Work item
Retype the listing in full. Change nothing.
=== Section Start ===
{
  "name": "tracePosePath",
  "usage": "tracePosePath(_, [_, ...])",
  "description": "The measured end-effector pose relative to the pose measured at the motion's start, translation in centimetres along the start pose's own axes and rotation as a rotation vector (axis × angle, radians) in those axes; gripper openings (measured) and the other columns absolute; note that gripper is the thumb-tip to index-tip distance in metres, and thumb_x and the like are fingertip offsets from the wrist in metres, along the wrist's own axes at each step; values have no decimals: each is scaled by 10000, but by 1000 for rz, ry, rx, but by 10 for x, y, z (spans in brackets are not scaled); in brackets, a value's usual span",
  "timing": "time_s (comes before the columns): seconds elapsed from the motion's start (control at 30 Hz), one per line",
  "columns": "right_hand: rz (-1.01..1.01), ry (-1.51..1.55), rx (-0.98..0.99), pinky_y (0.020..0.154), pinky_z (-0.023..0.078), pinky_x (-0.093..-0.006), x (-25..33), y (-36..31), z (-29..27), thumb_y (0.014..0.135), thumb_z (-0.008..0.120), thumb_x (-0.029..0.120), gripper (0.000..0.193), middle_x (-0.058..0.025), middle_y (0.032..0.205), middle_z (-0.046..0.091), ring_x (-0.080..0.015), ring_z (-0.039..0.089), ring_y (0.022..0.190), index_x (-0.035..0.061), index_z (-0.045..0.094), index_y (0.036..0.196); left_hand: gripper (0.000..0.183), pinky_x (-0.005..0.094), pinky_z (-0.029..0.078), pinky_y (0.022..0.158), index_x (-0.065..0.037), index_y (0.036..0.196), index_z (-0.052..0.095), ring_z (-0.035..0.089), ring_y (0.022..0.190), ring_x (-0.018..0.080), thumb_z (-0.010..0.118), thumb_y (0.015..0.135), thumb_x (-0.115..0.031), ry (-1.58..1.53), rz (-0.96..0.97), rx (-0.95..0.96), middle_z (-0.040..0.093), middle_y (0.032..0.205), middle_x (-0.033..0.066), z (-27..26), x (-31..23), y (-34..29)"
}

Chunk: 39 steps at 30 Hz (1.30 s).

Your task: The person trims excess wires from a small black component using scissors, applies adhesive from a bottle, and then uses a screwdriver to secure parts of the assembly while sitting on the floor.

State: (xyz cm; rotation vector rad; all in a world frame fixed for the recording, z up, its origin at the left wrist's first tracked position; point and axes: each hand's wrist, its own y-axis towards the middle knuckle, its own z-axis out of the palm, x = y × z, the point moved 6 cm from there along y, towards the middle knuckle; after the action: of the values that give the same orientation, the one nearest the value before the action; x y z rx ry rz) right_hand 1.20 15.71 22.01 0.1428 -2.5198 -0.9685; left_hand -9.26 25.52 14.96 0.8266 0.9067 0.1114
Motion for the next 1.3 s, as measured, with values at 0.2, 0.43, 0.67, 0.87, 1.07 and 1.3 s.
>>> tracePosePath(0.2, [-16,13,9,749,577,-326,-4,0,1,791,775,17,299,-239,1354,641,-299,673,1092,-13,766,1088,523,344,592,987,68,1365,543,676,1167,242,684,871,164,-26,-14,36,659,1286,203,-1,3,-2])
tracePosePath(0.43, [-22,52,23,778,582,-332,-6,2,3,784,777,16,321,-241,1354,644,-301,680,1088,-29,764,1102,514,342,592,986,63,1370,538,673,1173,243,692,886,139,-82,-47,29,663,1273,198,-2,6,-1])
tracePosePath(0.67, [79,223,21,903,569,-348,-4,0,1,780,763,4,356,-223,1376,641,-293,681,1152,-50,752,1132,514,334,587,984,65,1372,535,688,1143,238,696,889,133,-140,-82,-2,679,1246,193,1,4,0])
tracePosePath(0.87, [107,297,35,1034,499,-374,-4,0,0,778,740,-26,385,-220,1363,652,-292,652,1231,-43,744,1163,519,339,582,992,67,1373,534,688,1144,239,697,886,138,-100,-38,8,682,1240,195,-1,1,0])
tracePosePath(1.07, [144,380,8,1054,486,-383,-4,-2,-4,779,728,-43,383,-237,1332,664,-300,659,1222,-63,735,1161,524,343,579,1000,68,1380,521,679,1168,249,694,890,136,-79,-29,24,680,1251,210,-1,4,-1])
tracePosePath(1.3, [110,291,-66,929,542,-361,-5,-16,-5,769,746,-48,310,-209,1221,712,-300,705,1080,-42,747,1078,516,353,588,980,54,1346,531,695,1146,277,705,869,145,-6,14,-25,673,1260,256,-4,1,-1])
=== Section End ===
Response
{
  "name": "tracePosePath",
  "usage": "tracePosePath(_, [_, ...])",
  "description": "The measured end-effector pose relative to the pose measured at the motion's start, translation in centimetres along the start pose's own axes and rotation as a rotation vector (axis × angle, radians) in those axes; gripper openings (measured) and the other columns absolute; note that gripper is the thumb-tip to index-tip distance in metres, and thumb_x and the like are fingertip offsets from the wrist in metres, along the wrist's own axes at each step; values have no decimals: each is scaled by 10000, but by 1000 for rz, ry, rx, but by 10 for x, y, z (spans in brackets are not scaled); in brackets, a value's usual span",
  "timing": "time_s (comes before the columns): seconds elapsed from the motion's start (control at 30 Hz), one per line",
  "columns": "right_hand: rz (-1.01..1.01), ry (-1.51..1.55), rx (-0.98..0.99), pinky_y (0.020..0.154), pinky_z (-0.023..0.078), pinky_x (-0.093..-0.006), x (-25..33), y (-36..31), z (-29..27), thumb_y (0.014..0.135), thumb_z (-0.008..0.120), thumb_x (-0.029..0.120), gripper (0.000..0.193), middle_x (-0.058..0.025), middle_y (0.032..0.205), middle_z (-0.046..0.091), ring_x (-0.080..0.015), ring_z (-0.039..0.089), ring_y (0.022..0.190), index_x (-0.035..0.061), index_z (-0.045..0.094), index_y (0.036..0.196); left_hand: gripper (0.000..0.183), pinky_x (-0.005..0.094), pinky_z (-0.029..0.078), pinky_y (0.022..0.158), index_x (-0.065..0.037), index_y (0.036..0.196), index_z (-0.052..0.095), ring_z (-0.035..0.089), ring_y (0.022..0.190), ring_x (-0.018..0.080), thumb_z (-0.010..0.118), thumb_y (0.015..0.135), thumb_x (-0.115..0.031), ry (-1.58..1.53), rz (-0.96..0.97), rx (-0.95..0.96), middle_z (-0.040..0.093), middle_y (0.032..0.205), middle_x (-0.033..0.066), z (-27..26), x (-31..23), y (-34..29)"
}

Chunk: 39 steps at 30 Hz (1.30 s).

Your task: The person trims excess wires from a small black component using scissors, applies adhesive from a bottle, and then uses a screwdriver to secure parts of the assembly while sitting on the floor.

State: (xyz cm; rotation vector rad; all in a world frame fixed for the recording, z up, its origin at the left wrist's first tracked position; point and axes: each hand's wrist, its own y-axis towards the middle knuckle, its own z-axis out of the palm, x = y × z, the point moved 6 cm from there along y, towards the middle knuckle; after the action: of the values that give the same orientation, the one nearest the value before the action; x y z rx ry rz) right_hand 1.20 15.71 22.01 0.1428 -2.5198 -0.9685; left_hand -9.26 25.52 14.96 0.8266 0.9067 0.1114
Motion for the next 1.3 s, as measured, with values at 0.2, 0.43, 0.67, 0.87, 1.07 and 1.3 s.
>>> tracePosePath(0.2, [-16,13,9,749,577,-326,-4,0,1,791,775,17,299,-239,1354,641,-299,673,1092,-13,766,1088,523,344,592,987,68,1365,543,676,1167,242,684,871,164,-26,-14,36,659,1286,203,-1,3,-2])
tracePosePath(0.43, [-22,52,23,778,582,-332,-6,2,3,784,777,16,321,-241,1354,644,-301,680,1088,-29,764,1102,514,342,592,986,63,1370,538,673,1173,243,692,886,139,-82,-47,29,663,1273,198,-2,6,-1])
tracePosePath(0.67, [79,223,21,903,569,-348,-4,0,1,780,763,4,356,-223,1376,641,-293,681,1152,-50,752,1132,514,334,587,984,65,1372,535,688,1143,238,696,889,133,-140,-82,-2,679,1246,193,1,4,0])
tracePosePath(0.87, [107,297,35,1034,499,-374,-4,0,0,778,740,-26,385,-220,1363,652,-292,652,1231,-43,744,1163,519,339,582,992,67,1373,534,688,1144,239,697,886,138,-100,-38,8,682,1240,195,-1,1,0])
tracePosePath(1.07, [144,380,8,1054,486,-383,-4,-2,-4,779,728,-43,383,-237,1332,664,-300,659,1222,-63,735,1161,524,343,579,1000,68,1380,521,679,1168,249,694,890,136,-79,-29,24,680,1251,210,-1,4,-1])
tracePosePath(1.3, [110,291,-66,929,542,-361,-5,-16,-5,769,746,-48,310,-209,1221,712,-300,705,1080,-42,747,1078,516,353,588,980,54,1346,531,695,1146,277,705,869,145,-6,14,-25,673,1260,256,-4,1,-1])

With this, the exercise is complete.